На подносе стояли не два, а три коктейля и лежали не два, а три биг — мака. Девушка взглянула на Илью счастливо и благодарно.
— Ты не как Баран. Ты круче Барана, — решительно проговорила она.
— Знаешь, на кого похожа ты? — спросил Илья.
— Знаю! — кивнула девушка, впиваясь зубами в американский бутерброд. — На обезьяну. Мне это по сто раз в день говорят…
— Ты похожа на Анджелу Дэвис, — уверенно сказал Илья.
— Как — как?
— Анджела Дэвис.
— А кто это? Певица?
— Американская коммунистка.
Девушка улыбнулась:
— Надо бабке моей сказать, вот обрадуется. А мы куда пойдем: к тебе или ко мне?
— К тебе.
— А к тебе нельзя? Родители дома?
— Мама.
— Значит, ко мне. Только ключ
На обитой оцинкованным железом выходящей прямо на улицу двери висели две таблички: первая — «ЖЭК», вторая — «СВВОВ». Илья подергал закрытую дверь и взглянул вопросительно на спутницу. Она махнула рукой:
— Да там они, я знаю! Только они не откроют, стучи не стучи. Секретничают…
Илья подошел к высоко расположенному окну, ухватился за карниз, подтянулся и, с трудом удерживаясь на узком приступке фундамента, приник к стеклу.
За длинным, накрытым кумачом столом плотно сидели седовласые, увешанные орденами и медалями ветераны.
— Видишь кого? — нетерпеливо спросила девушка.
Илья не отвечал.
— Кто там?
— Старик, — ответил Илья, не отрываясь от стекла.
— Это Коромыслов! — обрадованно воскликнула девушка. — Председатель ихний. Это он придумал — застрелиться… Злой как собака.
Старик был длинный, сухой, седой, усатый. Он стоял во главе стола, говорил что — то горячо и напористо, то поднимая, то опуская сжатую в кулак руку.
Слушатели, несомненно, были с ним согласны: они часто кивали, трясли дряблыми подбородками и, готовясь аплодировать, потирали ладони. Два толстых пыльных стекла не пропускали ни звука. Это напоминало аквариум, в котором давным — давно нет воды, — пыльный обветшалый аквариум, где прах сохранил форму живых существ. Был, вероятно, какой — то праздник, известный им одним юбилей, и по этому поводу проводилось мероприятие — необходимое, тягостное, священное…
— А бабку видишь? — крикнула снизу девушка.
— Как она выглядит?
— Бабка? Бабка как бабка…
Илья спрыгнул на асфальт и смущенно посмотрел на девушку.

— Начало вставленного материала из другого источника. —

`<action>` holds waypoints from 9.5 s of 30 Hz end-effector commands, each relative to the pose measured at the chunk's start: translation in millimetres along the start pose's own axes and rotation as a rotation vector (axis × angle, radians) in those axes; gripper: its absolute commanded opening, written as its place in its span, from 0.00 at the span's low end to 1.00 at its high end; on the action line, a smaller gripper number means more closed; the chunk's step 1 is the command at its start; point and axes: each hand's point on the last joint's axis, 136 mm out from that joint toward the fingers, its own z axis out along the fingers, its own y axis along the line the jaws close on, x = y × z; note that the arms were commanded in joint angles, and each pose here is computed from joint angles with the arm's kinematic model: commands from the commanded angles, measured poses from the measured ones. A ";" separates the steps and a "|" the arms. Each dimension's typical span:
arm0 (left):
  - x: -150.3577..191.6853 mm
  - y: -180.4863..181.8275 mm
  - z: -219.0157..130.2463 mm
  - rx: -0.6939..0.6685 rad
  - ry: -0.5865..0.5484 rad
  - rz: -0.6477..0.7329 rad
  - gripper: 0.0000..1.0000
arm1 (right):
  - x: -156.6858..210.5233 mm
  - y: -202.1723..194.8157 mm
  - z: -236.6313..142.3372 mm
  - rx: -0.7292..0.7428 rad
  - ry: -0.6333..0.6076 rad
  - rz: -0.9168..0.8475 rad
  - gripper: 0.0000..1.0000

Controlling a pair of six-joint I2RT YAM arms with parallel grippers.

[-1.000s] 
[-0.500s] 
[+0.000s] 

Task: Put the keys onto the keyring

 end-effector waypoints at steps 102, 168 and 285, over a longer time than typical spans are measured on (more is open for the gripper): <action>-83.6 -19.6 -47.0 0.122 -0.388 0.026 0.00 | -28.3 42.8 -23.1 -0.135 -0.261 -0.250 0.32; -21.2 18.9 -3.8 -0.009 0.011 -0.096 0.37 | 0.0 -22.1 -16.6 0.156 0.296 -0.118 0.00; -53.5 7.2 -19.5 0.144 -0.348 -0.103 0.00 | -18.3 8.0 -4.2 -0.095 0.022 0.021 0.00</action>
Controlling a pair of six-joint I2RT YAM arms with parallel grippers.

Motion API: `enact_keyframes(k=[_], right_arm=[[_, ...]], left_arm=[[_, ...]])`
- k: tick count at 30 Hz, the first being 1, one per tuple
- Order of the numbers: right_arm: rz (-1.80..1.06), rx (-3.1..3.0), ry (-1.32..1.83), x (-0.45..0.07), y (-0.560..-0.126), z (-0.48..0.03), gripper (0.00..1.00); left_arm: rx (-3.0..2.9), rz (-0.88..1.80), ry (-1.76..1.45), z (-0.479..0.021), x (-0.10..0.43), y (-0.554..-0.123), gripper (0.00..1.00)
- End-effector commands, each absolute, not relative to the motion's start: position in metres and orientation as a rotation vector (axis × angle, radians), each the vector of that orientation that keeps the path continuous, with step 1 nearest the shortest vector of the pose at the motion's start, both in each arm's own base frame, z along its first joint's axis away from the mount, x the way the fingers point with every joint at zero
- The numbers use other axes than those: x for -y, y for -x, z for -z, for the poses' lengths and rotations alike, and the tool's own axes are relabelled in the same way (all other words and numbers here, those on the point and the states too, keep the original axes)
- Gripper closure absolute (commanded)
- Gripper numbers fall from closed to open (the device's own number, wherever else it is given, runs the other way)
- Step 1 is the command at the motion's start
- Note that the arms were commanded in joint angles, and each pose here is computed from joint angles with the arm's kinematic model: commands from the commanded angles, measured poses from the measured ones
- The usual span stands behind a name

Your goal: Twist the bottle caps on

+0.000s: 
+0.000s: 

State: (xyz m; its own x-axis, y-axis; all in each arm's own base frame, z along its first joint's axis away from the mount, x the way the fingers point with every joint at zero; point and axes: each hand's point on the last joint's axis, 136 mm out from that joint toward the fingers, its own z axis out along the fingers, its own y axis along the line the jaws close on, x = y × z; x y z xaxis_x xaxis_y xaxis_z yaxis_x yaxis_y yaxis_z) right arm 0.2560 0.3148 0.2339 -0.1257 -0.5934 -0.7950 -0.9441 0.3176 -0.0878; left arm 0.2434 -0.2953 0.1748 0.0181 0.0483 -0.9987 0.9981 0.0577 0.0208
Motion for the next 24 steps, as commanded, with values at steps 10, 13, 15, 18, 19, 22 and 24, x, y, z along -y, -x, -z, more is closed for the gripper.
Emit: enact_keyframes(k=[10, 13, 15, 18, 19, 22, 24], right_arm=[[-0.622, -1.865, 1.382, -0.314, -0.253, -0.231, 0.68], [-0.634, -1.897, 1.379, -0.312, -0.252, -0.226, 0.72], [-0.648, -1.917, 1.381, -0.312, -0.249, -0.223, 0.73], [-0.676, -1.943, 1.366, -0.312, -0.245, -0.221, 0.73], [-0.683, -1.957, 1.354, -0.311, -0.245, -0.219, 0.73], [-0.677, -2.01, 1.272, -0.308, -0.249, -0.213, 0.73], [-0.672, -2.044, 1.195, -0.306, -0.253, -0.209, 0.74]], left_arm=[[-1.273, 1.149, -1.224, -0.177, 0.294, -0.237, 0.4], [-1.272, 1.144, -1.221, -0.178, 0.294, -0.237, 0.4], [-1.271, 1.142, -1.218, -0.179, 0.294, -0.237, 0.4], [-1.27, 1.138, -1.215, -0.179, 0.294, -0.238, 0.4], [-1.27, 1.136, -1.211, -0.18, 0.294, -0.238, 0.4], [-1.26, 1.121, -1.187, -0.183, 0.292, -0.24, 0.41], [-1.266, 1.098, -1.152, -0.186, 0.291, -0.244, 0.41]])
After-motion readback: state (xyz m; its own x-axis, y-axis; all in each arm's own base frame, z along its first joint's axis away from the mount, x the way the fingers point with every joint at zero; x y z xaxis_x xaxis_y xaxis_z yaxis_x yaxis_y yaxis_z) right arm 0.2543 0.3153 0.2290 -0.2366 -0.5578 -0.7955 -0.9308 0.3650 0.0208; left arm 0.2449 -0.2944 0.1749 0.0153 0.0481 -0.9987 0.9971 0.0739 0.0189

— Подсади! — потребовала она и стала забираться туда же. Илья поддерживал ее сзади, стараясь не смотреть вверх.
— Ба! — заорала девушка и забарабанила в стекло. — Ключ дай, ба! Нас сегодня раньше отпустили. Да одна я, одна! Контрольная завтра, готовиться надо срочно!
Ключи вылетели в форточку и, звякнув, упали на асфальт. Девушка спрыгнула вниз, подхватила их, подбросила в воздух, поймала и предложила — деловито и задорно:
— Ну что, айда? Цигель — цигель о — ля — ля!
Девушка и бабушка жили на втором этаже старого двухэтажного барачного типа дома. Комната была одна, но получалось — две, что подчеркивала полустершаяся меловая черта, проведенная по дощатому полу от середины окна до середины входной двери. Левая половина принадлежала бабушке: там стояла высокая железная кровать под атласным покрывалом, комод, шифоньер, радиола на ножках и швейная машинка в желтом фанерном футляре. На стене над кроватью, в рамках и без, висели старые фронтовые фотографии, вырезанные из журналов фотопортреты военачальников, среди которых центральным был цветной парадный маршал Жуков, украшенный, как икона, блеклыми цветами из навощенной бумаги.